Mars and the Moon have underground tubes so big they could host astronaut bases, scientists say

Living beneath the surface could be a key way to stay safe from radiation and minimeteorites

Andrew Griffin
Thursday 06 August 2020 12:40 BST
A guide wearing a space suit stands at an entrance at "Mars Base 1", a C-Space Project, in the Gobi desert, some 40 kilometres from Jinchang in China's northwest Gansu province on April 17, 2019
A guide wearing a space suit stands at an entrance at "Mars Base 1", a C-Space Project, in the Gobi desert, some 40 kilometres from Jinchang in China's northwest Gansu province on April 17, 2019

Vast lava tubes beneath the surface of Mars and the Moon could be large enough to host bases for visiting astronauts, scientists have said.

New research examined the similar tubes that can be found on Earth, and used them to estimate the size of similar – but much bigger – tunnels that are thought to exist underneath the surface of other worlds.

Living inside such tubes, beneath the surface, could theoretically provide some protection for the astronauts who are expected to visit other parts of the solar system in coming years.

On the Moon, the tubes are thought to be 1,000 times wider than those on Earth, where they already can be span around 30 meters across. The extra size is explained in large part by the lower gravity found on those worlds.

Despite their vast size, the tubes are still thought to be stable enough to serve as a home. The lower gravity also means that the forces that might collapse the tubes on Earth would not pull them down on the Moon or Mars, scientists said.

As part of the research, scientists from the European Space Agency as well as the universities of Bologna and Padua explored examples of such caves on Earth, where they can be found in Hawaii, the Canary Islands, Australia and Iceland.

They also measured the size of collapsed tubes on the Moon and Mars, using images and other data taken from visiting probes. They then compared that data with information about collapsed chains on the Earth's surface, allowing them to understand the relationship between those tubes that collapse and others that stay stable.

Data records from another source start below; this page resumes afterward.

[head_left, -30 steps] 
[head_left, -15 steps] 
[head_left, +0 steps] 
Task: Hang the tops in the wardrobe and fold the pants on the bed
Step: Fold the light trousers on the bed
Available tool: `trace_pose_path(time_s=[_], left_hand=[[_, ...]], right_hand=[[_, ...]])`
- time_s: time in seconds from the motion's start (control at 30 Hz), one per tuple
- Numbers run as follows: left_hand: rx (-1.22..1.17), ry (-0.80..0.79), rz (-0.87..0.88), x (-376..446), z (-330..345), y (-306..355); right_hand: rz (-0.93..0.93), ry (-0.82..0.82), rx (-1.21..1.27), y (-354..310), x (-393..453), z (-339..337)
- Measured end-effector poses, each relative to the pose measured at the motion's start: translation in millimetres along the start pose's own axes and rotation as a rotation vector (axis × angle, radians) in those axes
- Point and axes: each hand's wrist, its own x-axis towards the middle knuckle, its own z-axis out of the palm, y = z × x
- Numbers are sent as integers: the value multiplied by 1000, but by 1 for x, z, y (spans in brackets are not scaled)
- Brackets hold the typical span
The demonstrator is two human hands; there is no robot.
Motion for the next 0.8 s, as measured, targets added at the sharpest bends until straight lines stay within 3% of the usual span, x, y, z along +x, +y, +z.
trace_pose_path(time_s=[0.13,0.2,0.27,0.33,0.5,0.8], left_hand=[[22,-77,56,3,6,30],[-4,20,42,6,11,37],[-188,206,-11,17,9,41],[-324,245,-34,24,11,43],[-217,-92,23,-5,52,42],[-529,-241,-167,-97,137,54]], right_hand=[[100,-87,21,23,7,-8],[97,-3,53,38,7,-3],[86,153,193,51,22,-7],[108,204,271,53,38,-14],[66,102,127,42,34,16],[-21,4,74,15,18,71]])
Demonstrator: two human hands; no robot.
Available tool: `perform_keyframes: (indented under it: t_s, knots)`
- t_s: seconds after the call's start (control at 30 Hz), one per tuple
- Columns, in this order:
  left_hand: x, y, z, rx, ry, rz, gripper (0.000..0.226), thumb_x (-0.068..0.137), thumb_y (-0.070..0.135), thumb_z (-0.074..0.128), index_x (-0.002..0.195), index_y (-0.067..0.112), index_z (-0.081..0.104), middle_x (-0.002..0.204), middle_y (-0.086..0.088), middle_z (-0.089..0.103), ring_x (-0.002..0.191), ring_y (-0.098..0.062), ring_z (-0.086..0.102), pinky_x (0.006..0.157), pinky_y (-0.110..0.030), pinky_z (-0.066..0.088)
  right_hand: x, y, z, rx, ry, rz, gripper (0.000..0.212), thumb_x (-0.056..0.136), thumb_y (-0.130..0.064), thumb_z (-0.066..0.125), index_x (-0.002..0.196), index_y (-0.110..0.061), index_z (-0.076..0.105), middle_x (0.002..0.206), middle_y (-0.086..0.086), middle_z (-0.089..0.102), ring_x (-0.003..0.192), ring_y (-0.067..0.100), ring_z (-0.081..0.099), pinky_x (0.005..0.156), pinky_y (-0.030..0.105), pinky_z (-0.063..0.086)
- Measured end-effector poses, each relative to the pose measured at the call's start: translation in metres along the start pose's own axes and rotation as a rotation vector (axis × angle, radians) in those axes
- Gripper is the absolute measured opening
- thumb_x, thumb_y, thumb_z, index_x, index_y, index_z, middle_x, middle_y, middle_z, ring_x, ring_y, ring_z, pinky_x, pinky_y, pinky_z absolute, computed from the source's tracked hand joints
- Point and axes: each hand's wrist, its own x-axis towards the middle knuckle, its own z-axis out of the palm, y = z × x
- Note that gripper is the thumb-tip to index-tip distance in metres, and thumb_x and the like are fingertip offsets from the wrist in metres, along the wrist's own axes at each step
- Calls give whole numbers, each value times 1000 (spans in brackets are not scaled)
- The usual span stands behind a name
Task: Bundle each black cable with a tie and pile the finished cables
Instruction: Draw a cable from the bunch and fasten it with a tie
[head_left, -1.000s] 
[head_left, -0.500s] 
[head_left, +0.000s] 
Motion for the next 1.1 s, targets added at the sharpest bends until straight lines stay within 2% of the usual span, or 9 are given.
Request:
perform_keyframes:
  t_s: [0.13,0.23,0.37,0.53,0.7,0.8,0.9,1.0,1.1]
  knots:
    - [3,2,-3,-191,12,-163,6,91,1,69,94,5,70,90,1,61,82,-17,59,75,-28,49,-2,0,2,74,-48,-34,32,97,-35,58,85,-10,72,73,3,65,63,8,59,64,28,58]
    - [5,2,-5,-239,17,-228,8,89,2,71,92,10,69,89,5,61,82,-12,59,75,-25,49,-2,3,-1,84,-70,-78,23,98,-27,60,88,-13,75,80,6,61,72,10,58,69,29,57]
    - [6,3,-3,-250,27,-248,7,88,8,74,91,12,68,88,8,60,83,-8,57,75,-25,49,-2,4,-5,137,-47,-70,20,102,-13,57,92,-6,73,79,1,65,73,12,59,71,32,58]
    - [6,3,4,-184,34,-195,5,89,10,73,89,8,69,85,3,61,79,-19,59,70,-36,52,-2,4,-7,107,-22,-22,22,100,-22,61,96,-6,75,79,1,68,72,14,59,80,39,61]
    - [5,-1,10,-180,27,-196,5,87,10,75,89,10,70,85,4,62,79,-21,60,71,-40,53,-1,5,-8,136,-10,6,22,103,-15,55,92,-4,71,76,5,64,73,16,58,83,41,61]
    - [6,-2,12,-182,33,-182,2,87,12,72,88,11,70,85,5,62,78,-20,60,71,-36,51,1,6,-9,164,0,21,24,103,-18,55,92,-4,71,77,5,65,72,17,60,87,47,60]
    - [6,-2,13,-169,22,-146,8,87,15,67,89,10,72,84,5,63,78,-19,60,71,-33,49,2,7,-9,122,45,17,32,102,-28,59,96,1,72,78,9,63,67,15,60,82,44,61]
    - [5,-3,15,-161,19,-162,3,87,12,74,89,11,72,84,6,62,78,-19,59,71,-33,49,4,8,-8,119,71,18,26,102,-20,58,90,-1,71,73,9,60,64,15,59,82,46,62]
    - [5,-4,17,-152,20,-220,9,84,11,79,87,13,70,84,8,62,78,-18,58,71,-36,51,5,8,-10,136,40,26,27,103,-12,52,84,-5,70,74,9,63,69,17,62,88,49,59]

They found that the conditions on other worlds would allow them to grow much bigger before they fall in.

"Tubes as wide as these can be longer than 40 kilometres, making the Moon an extraordinary target for subsurface exploration and potential settlement in the wide protected and stable environments of lava tubes," said Riccardo Pozzobon, one of the researchers on the paper, and a scientist at the University of Padua. "The latter are so big they can contain Padua's entire city centre".

Such tubes on other worlds could form a key part of plans to go and stay on the Moon and Mars, where conditions would be much more dangerous than they are on Earth.

"Lava tubes could provide stable shields from cosmic and solar radiation and micrometeorite impacts which are often happening on the surfaces of planetary bodies," said Francesco Sauro, on of the authors of the new paper, who works on European Space Agency programmes.

"Moreover, they have great potential for providing an environment in which temperatures do not vary from day- to night-time. Space agencies are now interested in planetary caves and lava tubes, as they represent a first step towards future explorations of the lunar surface (see also NASA's project Artemis) and towards finding life (past or present) in Mars subsurface".

A paper discussing the findings, titled 'Lava tubes on Earth, Moon and Mars: A review on their size and morphology revealed by comparative planetology', is published in Earth-Science Reviews.